Kristen Sparrow • September 02, 2015
Stress monitoring can be useful in the acupuncture clinic since decreasing a patient’s stress levels can lead to better mood, immunity, pain levels, sleep and longer life. The patient’s reaction to acupuncture can be instructive also, as illustrated in the following case.
A woman in her 70’s who came in with immune weakness having had antibiotics for sinusitis. She had residual coughing and nasal drainage.
I will put up half of her data at a time. Each group of columns represents a clinic visit, 7 visits tabulated.
So her data show high stress levels (LF/HF) on her first visit. Levels of .2 to 2 are normal. So she is very high stress, and it goes up higher with needling (the dark purple column.)
Next visit, her overall stress is lower, but then increases toward the end of her treatment, not favorable.
The third visit, her stress decreases with needling, which can be a sign of a few things, but then, again, increases toward the end of the treatment. This pattern of increasing is not favorable.
The next visit, again you see a very high baseline reading, with decrease with needling and then trending up. During this visit, she received electrical stimulation to boost her immune system. She reported that her knee had swollen after this treatment, so of course, we didn’t repeat that.

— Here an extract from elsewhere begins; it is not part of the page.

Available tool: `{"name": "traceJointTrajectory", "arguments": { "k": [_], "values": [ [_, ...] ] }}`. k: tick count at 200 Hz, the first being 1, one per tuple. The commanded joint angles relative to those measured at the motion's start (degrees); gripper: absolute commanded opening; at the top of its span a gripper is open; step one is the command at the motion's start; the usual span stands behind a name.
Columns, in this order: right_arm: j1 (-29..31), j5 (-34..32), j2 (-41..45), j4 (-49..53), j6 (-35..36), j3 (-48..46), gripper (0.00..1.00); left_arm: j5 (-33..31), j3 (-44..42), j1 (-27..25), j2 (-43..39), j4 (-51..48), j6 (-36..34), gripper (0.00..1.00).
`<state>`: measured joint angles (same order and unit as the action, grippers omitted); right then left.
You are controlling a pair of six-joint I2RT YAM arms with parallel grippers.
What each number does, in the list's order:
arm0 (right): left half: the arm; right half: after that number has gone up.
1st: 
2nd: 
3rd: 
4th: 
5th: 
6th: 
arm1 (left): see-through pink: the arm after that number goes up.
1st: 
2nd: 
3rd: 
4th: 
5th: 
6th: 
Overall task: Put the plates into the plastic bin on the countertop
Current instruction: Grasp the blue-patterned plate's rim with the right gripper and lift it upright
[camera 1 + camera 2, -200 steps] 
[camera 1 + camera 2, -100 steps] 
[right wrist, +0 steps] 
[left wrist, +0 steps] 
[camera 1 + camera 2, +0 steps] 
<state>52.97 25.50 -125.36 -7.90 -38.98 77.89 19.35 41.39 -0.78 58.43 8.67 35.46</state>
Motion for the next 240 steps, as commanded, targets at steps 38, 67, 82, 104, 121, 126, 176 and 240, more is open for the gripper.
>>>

The next visit she trended up again, and ended up having a migraine aura equivalent after the treatment.
The next visit she trended up dramatically, even though she came down somewhat by the end. She ended up having a full blown migraine after this visit.
The final set of data was a totally different treatment with fine needles, just a few points to try to avoid setting off any migraine or other untoward symptom
As you can see she had a dramatic decrease after needling which is a sign of resiliency, or increasing flexibility in the system (a good thing.) And then, she trended down during treatment for the first time.
I was alerted to the fact that she might be over reacting to treatment, or might not be reacting well because of her stress level profiles. One could argue that I should have changed the treatment sooner, but as it is, it makes a good illustration. So when she came in on 9.2.15 I was concerned even before I spoke to her and had planned what I would do to vary the treatment. And sure enough, she had a negative report (full blown migraine) so I did a minimal simple treatment.
So though I don’t ever want to see negative results, I think this case is a good illustration of the utility of HRV stress testing during acupuncture treatment. One could have predicted that the treatment was not skillful and needed to be changed on the basis of the HRV profile during treatment.